钯(II)配合物主要因其对各种癌细胞系的细胞毒性以及在健康细胞中的低细胞毒性而激发了研究兴趣。因此,在本工作中,我们将钯(II)/膦体系与天然产物姜黄素作为配体相结合,得到了一系列配合物,[Pd(cur)(PPh)]PF(A1)、[Pd(cur)(dppe)]PF(A2)、[Pd(cur)(dppp)]PF(A3)、[Pd(cur)(dppb)]PF(A4)和[Pd(cur)(dppf)]PF(A5),其中dppe = 1,2 - 双(二苯基膦基)乙烷,dppp = 1,3 - 双(二苯基膦基)丙烷,dppb = 1,4 - 双(二苯基膦基)丁烷,dppf = 1,1'-双(二苯基膦基)二茂铁(P - P),通过元素分析、摩尔电导率分析、质谱、核磁共振(H、C、P{H})、紫外 - 可见光谱和红外光谱对其进行了表征,其中四个(A1、A2、A4和A5)通过X射线晶体学进行了表征。
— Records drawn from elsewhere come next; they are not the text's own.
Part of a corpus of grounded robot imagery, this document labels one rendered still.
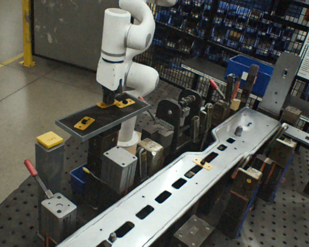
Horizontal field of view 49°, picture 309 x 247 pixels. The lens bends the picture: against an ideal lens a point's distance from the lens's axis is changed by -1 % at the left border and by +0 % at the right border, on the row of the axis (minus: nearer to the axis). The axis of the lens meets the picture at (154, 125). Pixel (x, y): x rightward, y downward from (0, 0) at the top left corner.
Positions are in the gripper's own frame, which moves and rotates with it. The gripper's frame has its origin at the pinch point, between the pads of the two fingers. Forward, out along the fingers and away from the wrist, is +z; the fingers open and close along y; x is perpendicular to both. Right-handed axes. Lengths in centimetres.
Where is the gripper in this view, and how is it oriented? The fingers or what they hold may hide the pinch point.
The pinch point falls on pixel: (108, 97)
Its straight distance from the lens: 127.4
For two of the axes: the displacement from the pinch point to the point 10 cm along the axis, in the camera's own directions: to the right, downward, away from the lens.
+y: 7.3, 4.6, -5.0
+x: 6.6, -3.0, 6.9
通过MTT比色法评估了配合物A1 - A5、顺铂和游离配体姜黄素对MDA - MB - 231(人三阴性乳腺癌细胞)、SK - BR - 3(人乳腺癌细胞)、A549(人肺癌细胞)、MRC - 5(非肿瘤人肺细胞)、A2780(人卵巢癌细胞)和A2780cis(顺铂耐药人卵巢癌细胞)的细胞活力。对于所测试的肿瘤细胞系,这些配合物表现出良好的抗癌活性。结果表明,一般而言,这些配合物的IC值低于游离姜黄素和前体[PdCl(P - P)]。在MCF - 7细胞系中获得的A1 - A5配合物的IC结果与一些钯/联吡啶/姜黄素配合物已观察到的结果相似。在MDA - MB - 231细胞系中,配合物A1和A5表现突出,其IC值最低,约为5 μmol/L,并且这些配合物似乎对卵巢细胞系更具活性(IC值更低)。配合物A1对A2780和A2780cis细胞的细胞毒性分别比顺铂高23倍和22倍。对A2780cis细胞研究了配合物A1,发现该配合物以浓度依赖的方式抑制集落形成并诱导细胞周期停滞在亚G1期,并导致细胞凋亡死亡。DCFDA分析显示配合物A1有强烈的活性氧诱导作用。